Es gibt jährliche Gutachten drüber , dass in Deutschland die Schere (durch Umverteilung) zwischen arm und reich immer gösser wird.
@murksel
doch, auch in D gibt es eine umverteilungsmaschinerie. es gibt nämlich diejenigen die arbeiten und diejenigen die nicht arbeiten. den arbeitenden nimmt man das geld weg, und gibt es den nichtarbeitenden. eine weitere umverteilung ist bereits im entstehen: der mindestlohn. das alles nutzt die politik, um das wahlvolk zu schmieren, damit es dann bei der nächsten wahl das kreuz an der vermeintlich richtigen stelle macht.

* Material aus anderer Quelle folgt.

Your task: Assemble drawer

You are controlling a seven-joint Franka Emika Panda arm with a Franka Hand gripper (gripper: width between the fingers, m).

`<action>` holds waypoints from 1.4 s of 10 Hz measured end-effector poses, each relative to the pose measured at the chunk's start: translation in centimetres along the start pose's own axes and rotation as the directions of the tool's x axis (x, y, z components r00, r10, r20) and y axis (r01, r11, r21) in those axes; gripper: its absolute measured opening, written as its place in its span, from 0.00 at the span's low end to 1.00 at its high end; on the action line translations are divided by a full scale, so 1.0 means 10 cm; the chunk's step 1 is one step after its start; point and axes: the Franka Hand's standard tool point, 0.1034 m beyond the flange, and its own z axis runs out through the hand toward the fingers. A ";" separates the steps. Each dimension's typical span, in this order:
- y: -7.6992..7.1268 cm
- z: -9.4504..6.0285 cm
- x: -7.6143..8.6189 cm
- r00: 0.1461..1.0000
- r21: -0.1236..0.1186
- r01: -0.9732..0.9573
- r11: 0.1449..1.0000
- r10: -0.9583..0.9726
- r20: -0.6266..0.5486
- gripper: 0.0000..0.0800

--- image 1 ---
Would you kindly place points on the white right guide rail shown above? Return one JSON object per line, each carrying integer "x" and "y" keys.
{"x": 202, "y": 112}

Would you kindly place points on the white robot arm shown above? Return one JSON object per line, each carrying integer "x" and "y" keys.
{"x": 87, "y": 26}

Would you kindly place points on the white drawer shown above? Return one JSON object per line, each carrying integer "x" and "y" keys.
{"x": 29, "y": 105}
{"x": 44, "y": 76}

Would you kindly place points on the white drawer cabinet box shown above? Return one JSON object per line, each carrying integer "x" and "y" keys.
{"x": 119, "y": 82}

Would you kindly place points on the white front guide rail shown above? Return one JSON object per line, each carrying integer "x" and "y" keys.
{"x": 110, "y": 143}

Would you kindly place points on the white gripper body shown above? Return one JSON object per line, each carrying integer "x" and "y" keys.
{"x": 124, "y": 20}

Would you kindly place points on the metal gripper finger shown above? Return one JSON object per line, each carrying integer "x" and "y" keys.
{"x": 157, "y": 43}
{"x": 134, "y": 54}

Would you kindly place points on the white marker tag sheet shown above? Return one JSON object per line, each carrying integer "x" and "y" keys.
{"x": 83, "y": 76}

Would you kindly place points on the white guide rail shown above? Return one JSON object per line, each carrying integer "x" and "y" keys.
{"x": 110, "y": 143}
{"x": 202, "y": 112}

auch wenn die schere auseinander geht haben diejenigen am unteren ende der schere immer noch mehr wohlstand, als eine gleichmacherei brächte.in der DDR waren damals alle gleichmäßig arm.
wer nicht zur schule geht, sich nicht um eine gescheite ausbildung kümmert, sich nicht weiterbildet und stattdessen mit aushilfsjobs über wasser hält, hat es schlicht weg selbst verbockt.bis zum abitur ist bildung kostenfrei verfügbar, wer es nicht nutzt, dem kann man einfach nicht mehr helfen….
im übrigen muss es für die wirklich armen menschen in afrika, südostasien etc. wie blanker hohn klingen, wenn man in D von armut spricht. fürs nichtstun geld überwiesen zu bekommmen, eine wohnung bezahlt zu bekommen und und und…..das hat mit armut nichts zu tun. aber die armen menschen bspw. in afrika, die täglich nur eine hand voll reis & ein glas wasser als nahrung haben, denen niemand geld überweist. die sind wirklich arm…..in D wird nur auf hohem niveau gejammert…
D ist ein Land voller Neider & Scheinheiliger.
Eine Antwort zu Murksel,
ich habe bei der Aussage zur Umverteilung von Arm zu Reich bzw. von Reich zu Arm an die Länderebene gedacht. Im informellen Dollarstandard ist mehrheitlich eine Umverteilung von Ländern mit geringen Pro-Kopf-Einkommen zugunsten der USA zu beobachten. In Europa hingegen wird es auf Länderebene eher Transfers von Deutschland in die südeuropäische Länder mit geringeren Pro-Kopf-Einkommen geben, also von einem Land mit vergleichsweise hohem Pro-Kopf-Einkommen zu Ländern mit niedrigeren Pro-Kopf-Einkommen. Sie haben aber dahin gehend ohne Zweifel recht, dass es weitere Umverteilungskanäle über die Finanzmärkte gibt, die von relativ arm zu relativ reich wirken.
@Franke,
ich glaube, Sie verkennen da etwas: der weitaus überwiegende Teil würde sehr gerne arbeiten, nur lässt man sie nicht, sprich es gibt keinen Arbeitsplatz. Und da das Wissen bei Allen da ist, dass man schnell genau in eine solche Situation kommen kann, dreht sich das Hamsterrad immer schneller, sowohl bei den Arbeitenden als auch schon bei den Schülern, die Angst haben, bei zu schlechten Noten auf der Straße bleiben zu müssen.
Dieses System ist so pervers, das inzwischen 10 Millionen diesem Druck nicht mehr Stand halten und krankt sind.